Biobank-scale Whole-Genome Sequencing (WGS) studies are increasingly pivotal in unraveling the genetic bases of diverse health outcomes. However, managing and analyzing these datasets’ sheer volume and complexity presents significant challenges. We propose vcf2agds, an all-in-one toolkit that efficiently converts WGS data from Variant Call Format (VCF) format to the annotated Genomic Data Structure (aGDS) format, significantly reducing data size while supporting seamless genomic and functional data integration for comprehensive genetic analyses. Additionally, STAARpipeline equipped with the aGDS files enabled scalable, comprehensive and functionally informed WGS analysis, facilitating the detection of common and rare coding and noncoding phenotype-genotype associations. We applied the STAARpipeline to analyze Alzheimer disease (AD) in 459,216 samples from the UK Biobank. All analyses scale well in computation time and memory. We discover several potentially new significant associations with AD. As WGS datasets continue to expand in size and complexity, our proposed tools will be increasingly useful for unlocking the full potential of genomic research.
报告人简介:李子林,东北师范大学成人直播
教授,入选国家级海外高层次人才计划青年项目。

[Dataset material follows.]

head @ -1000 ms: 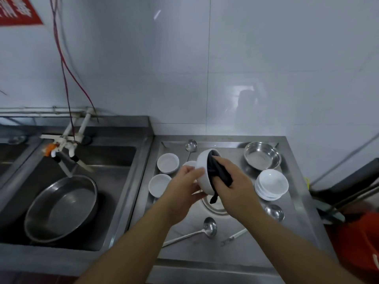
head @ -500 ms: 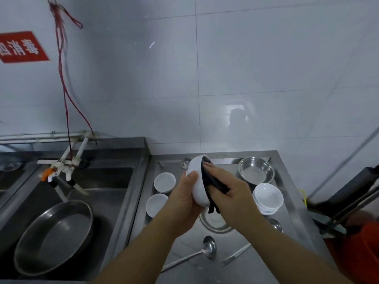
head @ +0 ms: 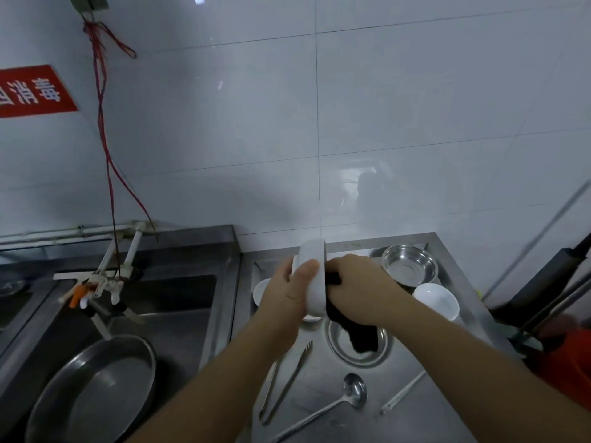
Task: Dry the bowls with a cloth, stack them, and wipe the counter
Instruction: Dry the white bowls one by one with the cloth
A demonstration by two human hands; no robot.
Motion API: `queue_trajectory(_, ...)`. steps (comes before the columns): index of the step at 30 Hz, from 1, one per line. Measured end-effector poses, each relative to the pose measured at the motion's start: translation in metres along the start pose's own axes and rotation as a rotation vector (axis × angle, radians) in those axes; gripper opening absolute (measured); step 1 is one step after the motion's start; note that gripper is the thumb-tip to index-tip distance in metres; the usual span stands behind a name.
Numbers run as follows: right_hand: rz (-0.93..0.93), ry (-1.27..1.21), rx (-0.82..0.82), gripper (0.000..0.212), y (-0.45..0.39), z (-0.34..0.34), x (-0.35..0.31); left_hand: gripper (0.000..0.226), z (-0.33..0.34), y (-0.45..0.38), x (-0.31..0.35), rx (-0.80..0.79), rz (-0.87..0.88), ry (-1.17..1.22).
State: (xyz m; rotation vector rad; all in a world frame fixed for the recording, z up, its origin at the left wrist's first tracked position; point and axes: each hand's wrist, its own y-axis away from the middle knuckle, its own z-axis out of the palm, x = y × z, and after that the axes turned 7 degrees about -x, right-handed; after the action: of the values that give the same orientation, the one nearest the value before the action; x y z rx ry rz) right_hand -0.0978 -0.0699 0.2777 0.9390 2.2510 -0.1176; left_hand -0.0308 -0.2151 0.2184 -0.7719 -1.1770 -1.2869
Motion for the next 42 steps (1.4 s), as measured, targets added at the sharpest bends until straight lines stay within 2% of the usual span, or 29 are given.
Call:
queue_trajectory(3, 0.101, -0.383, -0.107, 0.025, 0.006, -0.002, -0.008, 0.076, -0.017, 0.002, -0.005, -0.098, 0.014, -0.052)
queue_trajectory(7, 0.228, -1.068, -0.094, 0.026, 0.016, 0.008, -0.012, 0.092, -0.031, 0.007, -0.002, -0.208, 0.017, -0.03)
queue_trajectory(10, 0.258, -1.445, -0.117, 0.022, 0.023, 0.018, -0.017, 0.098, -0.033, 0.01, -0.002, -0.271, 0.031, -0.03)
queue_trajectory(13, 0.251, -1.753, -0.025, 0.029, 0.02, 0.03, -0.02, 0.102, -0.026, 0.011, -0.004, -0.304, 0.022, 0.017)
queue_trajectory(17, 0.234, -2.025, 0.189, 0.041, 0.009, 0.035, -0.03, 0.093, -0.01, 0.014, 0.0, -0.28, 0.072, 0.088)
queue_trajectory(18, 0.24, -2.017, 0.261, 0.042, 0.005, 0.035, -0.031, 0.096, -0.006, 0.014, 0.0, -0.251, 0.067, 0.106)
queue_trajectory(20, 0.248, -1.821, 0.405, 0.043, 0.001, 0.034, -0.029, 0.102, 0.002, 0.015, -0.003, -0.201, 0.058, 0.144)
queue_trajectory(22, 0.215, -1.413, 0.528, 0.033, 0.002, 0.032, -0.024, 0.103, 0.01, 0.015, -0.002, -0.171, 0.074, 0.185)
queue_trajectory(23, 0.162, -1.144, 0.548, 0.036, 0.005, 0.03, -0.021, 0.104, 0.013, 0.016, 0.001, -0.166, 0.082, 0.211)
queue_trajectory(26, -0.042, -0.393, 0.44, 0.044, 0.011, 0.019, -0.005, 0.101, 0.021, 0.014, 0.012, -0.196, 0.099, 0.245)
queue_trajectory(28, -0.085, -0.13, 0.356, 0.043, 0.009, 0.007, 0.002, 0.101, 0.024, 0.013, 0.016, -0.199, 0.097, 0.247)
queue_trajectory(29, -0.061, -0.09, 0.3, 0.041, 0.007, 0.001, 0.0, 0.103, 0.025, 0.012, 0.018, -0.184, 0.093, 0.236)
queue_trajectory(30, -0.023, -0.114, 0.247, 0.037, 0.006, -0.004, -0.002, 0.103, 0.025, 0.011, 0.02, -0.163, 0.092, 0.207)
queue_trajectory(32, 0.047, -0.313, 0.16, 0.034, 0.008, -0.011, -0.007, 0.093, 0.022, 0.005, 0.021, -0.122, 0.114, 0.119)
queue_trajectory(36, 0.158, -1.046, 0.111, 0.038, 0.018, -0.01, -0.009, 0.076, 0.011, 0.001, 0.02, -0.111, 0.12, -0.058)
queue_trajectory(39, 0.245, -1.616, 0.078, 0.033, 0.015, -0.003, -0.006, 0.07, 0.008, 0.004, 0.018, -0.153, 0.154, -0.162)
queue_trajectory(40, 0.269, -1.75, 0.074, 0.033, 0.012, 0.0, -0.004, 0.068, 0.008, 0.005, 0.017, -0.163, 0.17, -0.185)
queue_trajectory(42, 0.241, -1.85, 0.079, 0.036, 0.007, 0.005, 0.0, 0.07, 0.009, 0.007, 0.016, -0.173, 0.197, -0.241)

历任美国印第安纳大学医学院生物统计与健康数据科学系助理教授,哈佛大学生物统计系博士后、副研究员和研究科学家。本科与博士毕业于清华大学数学科学系,师从美国国家科学院与医学院两院院士林希虹院士。2023年当选为国际统计学会推选会员,获阿里巴巴达摩院青橙奖“最具潜力奖”。主要研究方向为高维数据中的统计方法理论和统计遗传学。相关研究成果以第一作者或通讯作者在Nature Computational Science、Nature Methods、Nature Genetics、JASA等国际学术期刊发表;主持国家自然科学基金面上项目,任中国遗传学会大人群健康与常见病遗传分会副主任委员。